» What the exercise asks
What is the number of lines in the listing below that include the string "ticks"? Answer with that number alone.

» Data provided
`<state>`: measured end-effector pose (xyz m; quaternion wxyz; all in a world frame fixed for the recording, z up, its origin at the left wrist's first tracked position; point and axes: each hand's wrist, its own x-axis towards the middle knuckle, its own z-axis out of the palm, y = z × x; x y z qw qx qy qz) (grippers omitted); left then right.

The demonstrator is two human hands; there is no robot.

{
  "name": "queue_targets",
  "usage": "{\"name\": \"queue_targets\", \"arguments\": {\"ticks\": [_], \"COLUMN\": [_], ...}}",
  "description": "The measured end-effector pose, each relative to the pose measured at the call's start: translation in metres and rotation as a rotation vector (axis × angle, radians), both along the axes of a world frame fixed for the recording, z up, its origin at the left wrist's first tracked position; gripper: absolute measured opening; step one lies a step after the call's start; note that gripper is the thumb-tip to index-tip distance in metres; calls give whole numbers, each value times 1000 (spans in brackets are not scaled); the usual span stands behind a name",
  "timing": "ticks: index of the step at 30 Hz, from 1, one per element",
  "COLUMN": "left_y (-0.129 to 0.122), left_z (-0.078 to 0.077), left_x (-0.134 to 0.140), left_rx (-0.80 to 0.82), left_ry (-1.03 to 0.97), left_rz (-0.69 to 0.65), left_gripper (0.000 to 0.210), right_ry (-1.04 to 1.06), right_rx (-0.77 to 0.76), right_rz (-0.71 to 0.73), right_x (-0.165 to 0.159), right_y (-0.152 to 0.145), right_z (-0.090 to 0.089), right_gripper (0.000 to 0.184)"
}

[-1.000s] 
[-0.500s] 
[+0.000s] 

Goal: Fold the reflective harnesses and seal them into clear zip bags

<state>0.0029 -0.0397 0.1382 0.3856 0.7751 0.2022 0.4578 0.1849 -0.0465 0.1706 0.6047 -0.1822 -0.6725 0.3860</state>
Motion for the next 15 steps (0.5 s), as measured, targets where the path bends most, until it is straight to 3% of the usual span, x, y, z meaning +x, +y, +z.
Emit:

» Output of the task
2